Я был уже готов к отъезду, когда однажды утром явилась депутация моих офицеров-топографов с предложением устроить мне в доказательство их благодарности и привязанности прощальный обед. Хотя я не любил обедов по случаю, отказаться от такой чести было нельзя. Поскольку обед, однако, должен был состояться в большом зале Дворянского собрания, я сказал офицерам, что предварительно должен доложить об этом приглашении графу, чтобы получить его согласие. Я поблагодарил депутацию за любезное и лестное для меня приглашение. Я сразу же написал графу записку об этом. Ниже я привожу его ответ: "J'approve completement les Officiers topographies, et vous prie de leur dire, que comme leur Chef superieur, je veux etre de moitie dans leurs frais. Je suis peine de ne pouvoir pas boire avec eux a votre sante"{*74}.
Нельзя быть любезнее и выразиться деликатнее, чем это сделал наш замечательный граф Василий Перовский.
Чествование состоялось в следующее воскресенье, и мои офицеры были так любезны, что предоставили мне возможность пригласить на этот обед еще нескольких моих оренбургских друзей. Я скромно воспользовался этим разрешением и пригласил только трех моих лучших друзей: полковника Рейтерна (брата нашего будущего министра финансов), полковника барона Врангеля и капитана (позднее вице-адмирала) Алексея Бутакова.
Перед тем как отправиться в Дворянское собрание, где в 5 часов должен был состояться обед, я по просьбе моих топографов принял участие в устроенном в мою честь обеде, который состоялся в 2 часа дня в ротной столовой. Я был встречен военной музыкой; мне предоставили почетное место рядом с новым обер-квартирмейстером, полковником Данде-вилем. Старший унтер-офицер произнес небольшую речь, в которой сердечно поблагодарил меня от имени своих товарищей за то, что за время моего 15-летнего управления я был для них не начальником, а отцом (отцом-командиром); он настойчиво просил меня подарить им мой портрет, который они могли бы хранить как память в ротном зале. Я сердечно поблагодарил его и товарищей за привязанность ко мне, и они проводили меня до самых саней громким "ура!" и тушем.
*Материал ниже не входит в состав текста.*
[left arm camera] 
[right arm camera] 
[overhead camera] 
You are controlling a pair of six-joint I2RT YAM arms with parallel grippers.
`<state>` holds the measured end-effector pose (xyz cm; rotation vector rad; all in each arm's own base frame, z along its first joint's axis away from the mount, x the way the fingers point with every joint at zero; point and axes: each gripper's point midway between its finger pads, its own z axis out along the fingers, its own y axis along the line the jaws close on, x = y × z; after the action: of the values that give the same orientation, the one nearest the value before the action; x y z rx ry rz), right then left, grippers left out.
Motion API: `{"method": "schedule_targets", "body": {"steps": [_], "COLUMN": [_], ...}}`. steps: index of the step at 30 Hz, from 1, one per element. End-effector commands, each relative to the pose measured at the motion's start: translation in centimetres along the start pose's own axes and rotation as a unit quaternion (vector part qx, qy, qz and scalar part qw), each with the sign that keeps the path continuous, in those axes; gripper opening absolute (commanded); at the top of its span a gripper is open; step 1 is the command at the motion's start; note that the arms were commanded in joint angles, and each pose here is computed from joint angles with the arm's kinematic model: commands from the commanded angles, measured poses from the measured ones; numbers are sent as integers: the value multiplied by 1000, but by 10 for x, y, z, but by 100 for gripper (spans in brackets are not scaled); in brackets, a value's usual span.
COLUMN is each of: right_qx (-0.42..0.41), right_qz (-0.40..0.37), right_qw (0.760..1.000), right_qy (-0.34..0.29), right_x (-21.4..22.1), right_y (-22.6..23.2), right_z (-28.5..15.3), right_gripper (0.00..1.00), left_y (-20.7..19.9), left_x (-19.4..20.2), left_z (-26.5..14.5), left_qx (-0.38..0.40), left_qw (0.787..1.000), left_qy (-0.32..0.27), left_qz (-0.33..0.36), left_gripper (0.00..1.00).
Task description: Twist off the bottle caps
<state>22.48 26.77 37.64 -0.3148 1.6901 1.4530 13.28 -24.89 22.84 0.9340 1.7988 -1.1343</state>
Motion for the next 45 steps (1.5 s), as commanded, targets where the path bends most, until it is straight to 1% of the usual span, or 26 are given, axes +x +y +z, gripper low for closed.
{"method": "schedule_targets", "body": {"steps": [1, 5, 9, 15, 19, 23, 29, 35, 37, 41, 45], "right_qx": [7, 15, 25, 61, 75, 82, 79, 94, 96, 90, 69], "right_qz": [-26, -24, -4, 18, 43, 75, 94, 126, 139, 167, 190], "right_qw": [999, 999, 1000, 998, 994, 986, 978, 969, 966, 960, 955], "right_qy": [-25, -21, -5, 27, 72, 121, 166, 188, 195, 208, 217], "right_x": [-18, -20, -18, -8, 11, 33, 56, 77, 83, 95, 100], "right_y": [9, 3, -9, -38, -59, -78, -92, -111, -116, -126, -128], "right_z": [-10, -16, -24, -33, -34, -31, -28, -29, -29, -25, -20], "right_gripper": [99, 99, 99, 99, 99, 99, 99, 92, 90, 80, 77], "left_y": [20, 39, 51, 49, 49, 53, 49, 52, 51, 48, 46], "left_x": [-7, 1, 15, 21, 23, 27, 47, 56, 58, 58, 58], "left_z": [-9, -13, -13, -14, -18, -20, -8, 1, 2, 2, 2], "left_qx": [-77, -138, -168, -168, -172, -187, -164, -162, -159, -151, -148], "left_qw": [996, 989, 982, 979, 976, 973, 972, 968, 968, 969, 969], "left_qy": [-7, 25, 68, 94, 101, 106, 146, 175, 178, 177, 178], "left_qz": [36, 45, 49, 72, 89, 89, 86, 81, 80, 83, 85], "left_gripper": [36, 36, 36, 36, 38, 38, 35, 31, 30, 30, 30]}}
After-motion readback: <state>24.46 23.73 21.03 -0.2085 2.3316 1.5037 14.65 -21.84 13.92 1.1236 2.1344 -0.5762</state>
Для большого прощального обеда я написал речь, так как заранее знал, что из-за волнения не смогу выступить. При входе в обеденный зал Дворянского собрания меня встретил туш военного оркестра. Наше общество состояло из двадцати четырех офицеров-топографов, четырех офицеров Генерального штаба, трех приглашенных гостей и меня. Обед был очень оживленным. Когда подали пятое блюдо, встал капитан Яковлев и обратился ко мне с речью, в которой от имени своих товарищей поблагодарил меня пылкими словами за отцовскую заботу, которую я проявил к ним, и за доброту, с которой всегда к ним относился. Громкое "ура!" и тосты сопровождали его речь. Я хотел поблагодарить устно, но, растроганный, не смог этого сделать. Поэтому я передал лист, на котором была написана моя прощальная речь, Яковлеву для прочтения, и мои храбрые подчиненные были настолько проникнуты чувством благодарности, что под возгласы "ура!" выпили за мое здоровье, а затем подходили ко мне, чтобы обняться, по русскому обычаю, причем громким "ура!" не было конца. Я удалился в 8 часов вечера, и меня провожали возгласами "ура!" и музыкой до ворот. Этот день навсегда останется для меня приятным воспоминанием.